= Antoine Hakim =

Canadian engineer and physician (born 1942)

Antoine M. Hakim (born April 30, 1942) is a Canadian engineer and physician.

He first trained as a chemical engineer and worked for Syncrude in Alberta. Wishing to change careers, Hakim taught school for a short time in Montreal. He then earned a PhD in Biomedical Engineering from Rensselaer Polytechnic Institute in New York and went on to study medicine at Albany Medical College. He completed his residency at the Montreal Neurological Institute and later became a professor at McGill University. In 1992, he became chair of the Neurology department and director of the Neuroscience Research Institute at the University of Ottawa. From 1992 to 2000, he was head of the Neurology division at The Ottawa Hospital.

When Hakim began his research, strokes were widely regarded as unpreventable and available treatments were limited. By gaining a better understanding of the process of a stroke and the nature of the damage to the brain, he was able to identify possible treatments and, later, how to reduce the likelihood of strokes.

Hakim helped create the Canadian Stroke Network and served as its CEO and scientific director. From 2001 to 2008, he was the founding scientific director of the Heart and Stroke Foundation Centre for Stroke Recovery.
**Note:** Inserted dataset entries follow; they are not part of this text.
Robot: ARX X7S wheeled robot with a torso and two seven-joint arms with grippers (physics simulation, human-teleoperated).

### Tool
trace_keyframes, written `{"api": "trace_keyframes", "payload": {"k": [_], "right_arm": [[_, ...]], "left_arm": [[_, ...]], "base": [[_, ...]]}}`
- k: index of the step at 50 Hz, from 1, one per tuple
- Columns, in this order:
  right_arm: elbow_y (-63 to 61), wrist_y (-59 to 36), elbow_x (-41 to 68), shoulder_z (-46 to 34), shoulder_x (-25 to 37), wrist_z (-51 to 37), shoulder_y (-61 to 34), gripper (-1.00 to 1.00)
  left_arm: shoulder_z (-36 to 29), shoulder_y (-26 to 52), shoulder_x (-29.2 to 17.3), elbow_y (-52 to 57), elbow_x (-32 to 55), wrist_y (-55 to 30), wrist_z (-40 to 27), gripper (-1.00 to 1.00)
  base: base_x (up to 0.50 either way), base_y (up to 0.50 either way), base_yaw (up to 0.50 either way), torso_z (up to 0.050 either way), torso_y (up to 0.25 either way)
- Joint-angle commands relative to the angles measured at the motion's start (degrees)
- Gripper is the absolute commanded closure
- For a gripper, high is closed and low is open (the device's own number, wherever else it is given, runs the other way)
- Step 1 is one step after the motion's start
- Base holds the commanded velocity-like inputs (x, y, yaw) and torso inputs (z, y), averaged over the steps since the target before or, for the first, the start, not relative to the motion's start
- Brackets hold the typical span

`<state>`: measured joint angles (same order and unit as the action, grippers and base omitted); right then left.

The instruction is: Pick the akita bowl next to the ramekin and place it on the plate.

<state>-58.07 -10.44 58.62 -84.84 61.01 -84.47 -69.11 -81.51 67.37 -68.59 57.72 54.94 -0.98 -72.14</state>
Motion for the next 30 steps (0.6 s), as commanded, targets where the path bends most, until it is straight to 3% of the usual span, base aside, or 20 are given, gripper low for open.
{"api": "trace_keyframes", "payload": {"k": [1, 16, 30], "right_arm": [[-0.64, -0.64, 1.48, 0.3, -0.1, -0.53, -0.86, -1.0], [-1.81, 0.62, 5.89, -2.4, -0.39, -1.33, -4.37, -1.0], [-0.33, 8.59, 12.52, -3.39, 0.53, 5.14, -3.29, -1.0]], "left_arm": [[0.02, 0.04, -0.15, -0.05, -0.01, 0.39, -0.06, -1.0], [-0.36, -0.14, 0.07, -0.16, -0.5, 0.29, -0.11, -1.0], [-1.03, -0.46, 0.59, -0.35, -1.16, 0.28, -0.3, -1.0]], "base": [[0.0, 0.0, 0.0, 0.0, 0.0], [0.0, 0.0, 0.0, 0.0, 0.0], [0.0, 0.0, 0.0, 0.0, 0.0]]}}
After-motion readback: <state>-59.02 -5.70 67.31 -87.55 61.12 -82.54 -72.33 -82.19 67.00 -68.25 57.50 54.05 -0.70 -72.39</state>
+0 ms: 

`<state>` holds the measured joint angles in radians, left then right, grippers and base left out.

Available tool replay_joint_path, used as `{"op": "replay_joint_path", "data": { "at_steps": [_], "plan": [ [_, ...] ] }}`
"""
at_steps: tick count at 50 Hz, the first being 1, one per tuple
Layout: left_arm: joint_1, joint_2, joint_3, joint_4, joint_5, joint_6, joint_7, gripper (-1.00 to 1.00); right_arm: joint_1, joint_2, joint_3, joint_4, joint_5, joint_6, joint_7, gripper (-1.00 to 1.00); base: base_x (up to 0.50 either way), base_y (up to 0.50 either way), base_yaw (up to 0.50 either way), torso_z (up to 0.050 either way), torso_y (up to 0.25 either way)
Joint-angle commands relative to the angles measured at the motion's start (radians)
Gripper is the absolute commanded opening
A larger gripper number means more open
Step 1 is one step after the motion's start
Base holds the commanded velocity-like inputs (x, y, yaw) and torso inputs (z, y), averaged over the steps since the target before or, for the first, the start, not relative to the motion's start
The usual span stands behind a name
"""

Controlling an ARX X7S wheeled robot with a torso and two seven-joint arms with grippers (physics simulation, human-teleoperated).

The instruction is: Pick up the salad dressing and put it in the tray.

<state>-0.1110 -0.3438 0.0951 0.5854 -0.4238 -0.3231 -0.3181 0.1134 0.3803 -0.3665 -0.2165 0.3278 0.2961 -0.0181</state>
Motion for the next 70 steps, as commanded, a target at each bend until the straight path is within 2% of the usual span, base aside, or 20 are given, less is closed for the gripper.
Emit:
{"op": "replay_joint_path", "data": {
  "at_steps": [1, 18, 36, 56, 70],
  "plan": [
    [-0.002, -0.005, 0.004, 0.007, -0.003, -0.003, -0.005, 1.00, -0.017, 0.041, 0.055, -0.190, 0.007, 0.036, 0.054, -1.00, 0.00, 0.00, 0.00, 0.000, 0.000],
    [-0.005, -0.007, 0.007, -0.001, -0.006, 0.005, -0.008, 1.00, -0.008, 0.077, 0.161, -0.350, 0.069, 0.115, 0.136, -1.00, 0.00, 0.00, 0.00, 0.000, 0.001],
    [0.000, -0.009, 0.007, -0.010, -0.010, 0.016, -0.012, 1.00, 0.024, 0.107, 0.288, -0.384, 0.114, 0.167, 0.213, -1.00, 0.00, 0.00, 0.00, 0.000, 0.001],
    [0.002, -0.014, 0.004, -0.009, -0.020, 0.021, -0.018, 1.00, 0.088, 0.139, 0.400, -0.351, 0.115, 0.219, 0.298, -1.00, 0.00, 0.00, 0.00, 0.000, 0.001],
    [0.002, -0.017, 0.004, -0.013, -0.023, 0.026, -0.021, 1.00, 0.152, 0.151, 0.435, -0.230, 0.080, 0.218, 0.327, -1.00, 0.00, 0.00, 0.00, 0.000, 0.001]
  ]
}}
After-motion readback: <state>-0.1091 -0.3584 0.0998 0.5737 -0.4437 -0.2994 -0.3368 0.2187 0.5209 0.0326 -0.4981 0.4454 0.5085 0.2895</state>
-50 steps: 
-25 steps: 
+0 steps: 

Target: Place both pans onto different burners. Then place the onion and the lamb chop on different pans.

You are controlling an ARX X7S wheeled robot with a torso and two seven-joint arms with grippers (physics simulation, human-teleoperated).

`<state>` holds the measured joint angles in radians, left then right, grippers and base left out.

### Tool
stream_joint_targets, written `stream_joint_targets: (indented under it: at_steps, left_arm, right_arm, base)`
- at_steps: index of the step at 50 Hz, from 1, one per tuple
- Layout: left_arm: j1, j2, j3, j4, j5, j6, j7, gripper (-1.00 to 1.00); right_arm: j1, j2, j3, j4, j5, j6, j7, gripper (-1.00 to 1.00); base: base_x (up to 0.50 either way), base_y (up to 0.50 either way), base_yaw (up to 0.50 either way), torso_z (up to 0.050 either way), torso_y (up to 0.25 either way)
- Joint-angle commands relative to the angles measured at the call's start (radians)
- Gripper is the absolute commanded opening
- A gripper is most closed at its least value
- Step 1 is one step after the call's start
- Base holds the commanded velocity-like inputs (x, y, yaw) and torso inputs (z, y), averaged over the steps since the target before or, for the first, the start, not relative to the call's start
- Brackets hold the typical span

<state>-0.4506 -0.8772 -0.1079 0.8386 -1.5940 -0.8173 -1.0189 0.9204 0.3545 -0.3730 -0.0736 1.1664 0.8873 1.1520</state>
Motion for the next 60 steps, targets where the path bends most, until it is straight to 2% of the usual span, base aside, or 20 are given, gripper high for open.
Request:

In 2007, he was named an Officer in the Order of Canada. In 2013, he was inducted into the Canadian Medical Hall of Fame. In 2017, he was selected for the prestigious Canada Gairdner Wightman Award for his outstanding research into strokes and their consequences and championing stroke prevention and treatment in Canada and beyond.

Hakim has written the book Save your mind: seven rules to avoid dementia in 2017 (ISBN 1988025214), which is also available in French "Préservez votre vitalité mentale: 7 règles pour prévenir la démence".